There is concern that the efficacy of oral contraceptive pills may decrease after gastric bypass (bariatric) surgeries due to limited absorption. For those patients, I suggest a contraceptive vaginal ring (NuvaRing) or an IUC.
We all get headaches, especially tension headaches. (I have one now as I contemplate all I have to do before the holiday.) Tension headaches do not increase our risk for stroke and have no impact on the safety of any of the contraceptive methods….the real headache will occur if birth control is not used or fails!
Migraines are another story…Women with simple migraines have a 2.5 to 3 fold increase in their risk of stroke regardless of whether they use OCP’s or other forms of birth control. I do prescribe OCP’s to my patients who suffer from “simple” migraines. (I am not denigrating their headaches; the word “simple” means there is no concomitant aura). Studies have shown that OCP’s don’t make a difference to their risk of stroke.

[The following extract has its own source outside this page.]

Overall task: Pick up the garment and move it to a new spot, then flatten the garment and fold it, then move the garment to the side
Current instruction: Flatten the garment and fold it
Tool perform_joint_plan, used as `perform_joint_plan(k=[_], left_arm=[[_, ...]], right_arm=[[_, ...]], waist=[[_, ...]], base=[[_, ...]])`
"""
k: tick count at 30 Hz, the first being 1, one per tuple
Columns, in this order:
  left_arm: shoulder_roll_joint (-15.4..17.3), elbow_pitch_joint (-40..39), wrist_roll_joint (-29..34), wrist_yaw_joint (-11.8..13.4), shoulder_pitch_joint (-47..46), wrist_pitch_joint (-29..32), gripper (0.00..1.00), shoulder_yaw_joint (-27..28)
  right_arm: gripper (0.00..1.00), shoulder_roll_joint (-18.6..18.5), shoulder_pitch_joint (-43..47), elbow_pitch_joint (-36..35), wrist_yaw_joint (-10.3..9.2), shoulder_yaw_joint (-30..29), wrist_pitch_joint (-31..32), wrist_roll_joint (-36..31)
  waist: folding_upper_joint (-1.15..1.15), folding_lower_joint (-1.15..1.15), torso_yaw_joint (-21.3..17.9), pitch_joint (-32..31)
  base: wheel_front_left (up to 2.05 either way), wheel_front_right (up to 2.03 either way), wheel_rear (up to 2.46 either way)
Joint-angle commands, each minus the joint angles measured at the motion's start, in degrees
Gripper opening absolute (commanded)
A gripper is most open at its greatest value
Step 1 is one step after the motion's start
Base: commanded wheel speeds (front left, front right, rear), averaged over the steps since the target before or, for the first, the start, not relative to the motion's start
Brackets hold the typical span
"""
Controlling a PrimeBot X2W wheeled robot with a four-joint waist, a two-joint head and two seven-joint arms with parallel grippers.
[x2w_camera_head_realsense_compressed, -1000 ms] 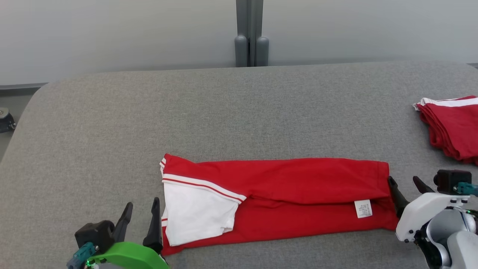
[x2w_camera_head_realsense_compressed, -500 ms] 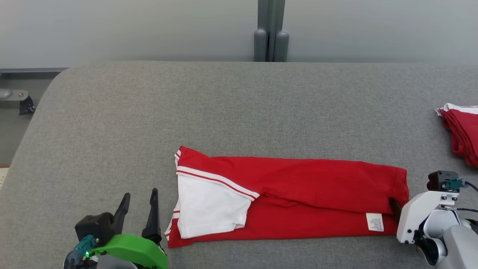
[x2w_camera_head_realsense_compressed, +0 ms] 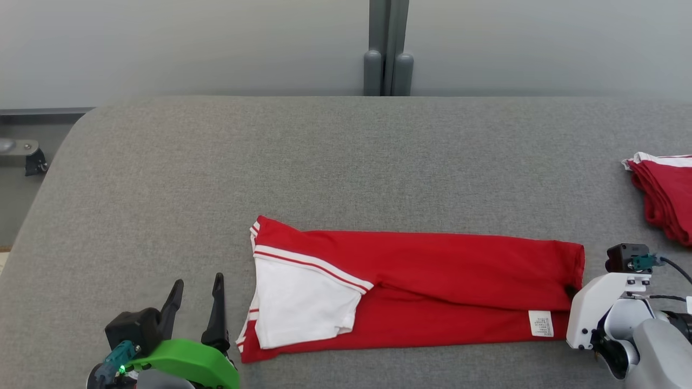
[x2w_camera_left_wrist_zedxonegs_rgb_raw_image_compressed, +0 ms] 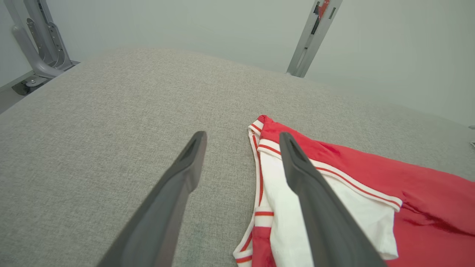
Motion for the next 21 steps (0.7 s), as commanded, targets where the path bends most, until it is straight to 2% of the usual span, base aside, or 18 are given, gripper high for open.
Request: perform_joint_plan(k=[1, 8, 12, 16, 21], left_arm=[[0.3, -0.1, 0.1, 0.2, 0.0, -0.1, 1.00, 0.0], [-0.7, 0.3, 0.2, 0.1, 0.9, -0.6, 1.00, -1.3], [-1.4, 0.9, 0.0, 0.1, 1.2, -0.9, 1.00, -1.8], [-1.7, 1.5, -0.1, -0.2, 1.1, -1.3, 1.00, -2.2], [-2.0, 2.2, 0.1, -0.5, 0.7, -1.2, 1.00, -3.0]], right_arm=[[0.00, -1.7, -0.3, 0.6, -0.26, -0.2, -0.2, 0.3], [0.00, -7.1, 0.0, -1.0, -0.24, -1.4, 1.0, 1.4], [0.00, -8.6, 1.2, -3.0, -0.21, -3.1, 2.1, 1.8], [0.00, -7.8, 2.5, -6.9, -0.21, -3.4, 3.3, 3.7], [0.00, -4.6, 4.0, -15.1, -0.17, -0.9, 5.8, 8.1]], waist=[[0.00, 0.00, -1.0, -0.6], [0.00, 0.00, -3.8, -2.2], [0.00, 0.00, -5.3, -2.7], [0.00, 0.00, -6.4, -2.8], [0.00, 0.00, -6.4, -3.1]], base=[[0.00, 0.00, 0.00], [0.00, 0.00, 0.00], [0.00, 0.00, 0.00], [0.00, 0.00, 0.00], [0.00, 0.00, 0.00]])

Most women of reproductive age who are migrainers experience their headaches during their periods. The hormonal decline that occurs before the menses (especially estrogen) may instigate the migraine. For those women who have menstrual migraines, I prescribe the active birth control pills (containing estrogen and progestin) continuously. If they experience frequent breakthrough bleeding I may suggest that they take the active pills just 3 weeks a month (which is the way most pills are packaged) and prescribe an estrogen patch for the days that they are on the placebo in their pill pack,when they get their “period”.
Migraine with aura carries a higher risk of stroke than a simple migraine. So in general, most physicians will not prescribe OCP’s if there is a history of aura and/or additional risk factors, such as smoking or age over 35. (Maybe this is the time to state that smokers are, in general, at risk for stroke and heart attack but even more so with OCP’s….and if a woman who smokes is also over 35, the Pill is a ‘No No”. I have often stated that OCP’s should be over-the-counter and cigarettes should be available by prescription only! I just can’t seem to stop my antismoking campaign.
There are no contraindications to using IUC’s, progestin-only methods and barrier methods in women with migraines.
Many of the antiepileptic drugs (AED’s) induce a hepatic enzyme system called P-450 which can increase the clearance of contraceptive hormones, causing them to be less effective. It may be necessary to use a somewhat higher dose of the Pill if a woman takes an AED. Injections of Depo-Provera, or an IUC might be a more secure form of contraception. It’s extremely important that reliable contraception be used, since some of the AED’s can cause fetal malformations if an inadvertent pregnancy occurs.
Women younger than 35 with well controlled hypertension can use OCP’s as long as they don’t smoke and have no known kidney or heart disease. Progestin-only meds are also fine, as are IUC’s.
OCP’s do not increase HIV progression. However, once a woman begins antiretroviral therapy this medication may alter the blood level of the hormones in the Pill. Moreover, the OCP’s can impact the level of the medication. This is when a consult with an HIV expert is needed. IUC’s are felt to be safe. (I just noticed that I am using a lot of initials, sorry but they do shorten the text.)
There is always concern about the risk of transmission to uninfected partners. So no matter what a woman who is HIV positive uses, she should use condoms.
Bottom line: In most instances, a medical problem does not “disenfranchise” our usual types of contraception. On the contrary, it makes use of appropriate birth control more important than ever!